→ Exercise objective:
Among the entries below, how many lines hold the word "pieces"? Reply with the number only.

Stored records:
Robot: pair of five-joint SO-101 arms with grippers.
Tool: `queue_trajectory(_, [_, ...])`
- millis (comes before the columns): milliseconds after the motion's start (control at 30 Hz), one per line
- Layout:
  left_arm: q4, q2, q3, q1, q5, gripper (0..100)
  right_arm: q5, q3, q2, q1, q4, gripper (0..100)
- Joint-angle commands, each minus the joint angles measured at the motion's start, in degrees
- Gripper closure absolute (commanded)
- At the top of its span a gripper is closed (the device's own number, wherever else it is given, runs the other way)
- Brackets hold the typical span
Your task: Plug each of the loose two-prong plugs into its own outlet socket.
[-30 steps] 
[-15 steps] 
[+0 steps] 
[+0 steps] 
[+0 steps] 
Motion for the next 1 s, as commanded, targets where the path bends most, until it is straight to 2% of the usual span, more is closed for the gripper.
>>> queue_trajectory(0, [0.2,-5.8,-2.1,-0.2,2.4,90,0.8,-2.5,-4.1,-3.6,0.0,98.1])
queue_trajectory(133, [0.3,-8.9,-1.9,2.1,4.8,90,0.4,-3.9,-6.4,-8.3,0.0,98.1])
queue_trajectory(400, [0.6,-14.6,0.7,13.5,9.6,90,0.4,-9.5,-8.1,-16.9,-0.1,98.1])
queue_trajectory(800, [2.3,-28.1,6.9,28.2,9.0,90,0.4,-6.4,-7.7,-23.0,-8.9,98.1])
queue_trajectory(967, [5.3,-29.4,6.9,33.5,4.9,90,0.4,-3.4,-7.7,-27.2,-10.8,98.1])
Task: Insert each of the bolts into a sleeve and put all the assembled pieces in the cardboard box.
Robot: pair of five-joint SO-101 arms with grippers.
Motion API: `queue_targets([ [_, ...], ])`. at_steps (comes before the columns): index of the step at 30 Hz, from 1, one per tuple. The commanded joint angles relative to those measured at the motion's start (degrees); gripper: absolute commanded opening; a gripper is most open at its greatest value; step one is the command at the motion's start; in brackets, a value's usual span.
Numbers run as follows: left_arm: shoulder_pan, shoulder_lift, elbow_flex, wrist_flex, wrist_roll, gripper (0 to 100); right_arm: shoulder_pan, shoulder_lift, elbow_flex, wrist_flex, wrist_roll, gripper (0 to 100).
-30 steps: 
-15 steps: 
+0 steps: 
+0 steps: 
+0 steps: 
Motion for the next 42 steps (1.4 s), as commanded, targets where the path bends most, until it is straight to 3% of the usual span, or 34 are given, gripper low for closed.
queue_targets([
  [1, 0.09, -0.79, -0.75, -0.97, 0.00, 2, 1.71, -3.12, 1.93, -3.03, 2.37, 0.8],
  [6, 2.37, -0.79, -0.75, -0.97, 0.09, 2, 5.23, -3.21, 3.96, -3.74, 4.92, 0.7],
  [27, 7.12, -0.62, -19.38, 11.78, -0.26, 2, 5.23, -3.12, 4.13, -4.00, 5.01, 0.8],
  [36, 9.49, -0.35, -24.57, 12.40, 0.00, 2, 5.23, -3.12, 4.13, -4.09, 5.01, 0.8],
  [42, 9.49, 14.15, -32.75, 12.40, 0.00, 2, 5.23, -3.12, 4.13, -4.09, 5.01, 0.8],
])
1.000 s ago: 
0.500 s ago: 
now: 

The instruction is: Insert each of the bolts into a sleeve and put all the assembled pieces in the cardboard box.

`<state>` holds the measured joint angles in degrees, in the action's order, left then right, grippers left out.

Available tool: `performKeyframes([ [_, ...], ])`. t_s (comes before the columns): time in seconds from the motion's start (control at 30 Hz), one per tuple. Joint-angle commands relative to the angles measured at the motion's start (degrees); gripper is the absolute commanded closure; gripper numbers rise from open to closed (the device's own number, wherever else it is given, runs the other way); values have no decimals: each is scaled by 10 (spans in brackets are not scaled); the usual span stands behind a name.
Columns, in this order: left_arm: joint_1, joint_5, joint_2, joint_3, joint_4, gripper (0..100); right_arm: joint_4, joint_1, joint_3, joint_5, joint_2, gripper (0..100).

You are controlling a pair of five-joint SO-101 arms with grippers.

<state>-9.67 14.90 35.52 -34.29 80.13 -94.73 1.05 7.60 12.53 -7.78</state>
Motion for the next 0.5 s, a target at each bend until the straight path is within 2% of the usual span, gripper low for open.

→ Task answer:
2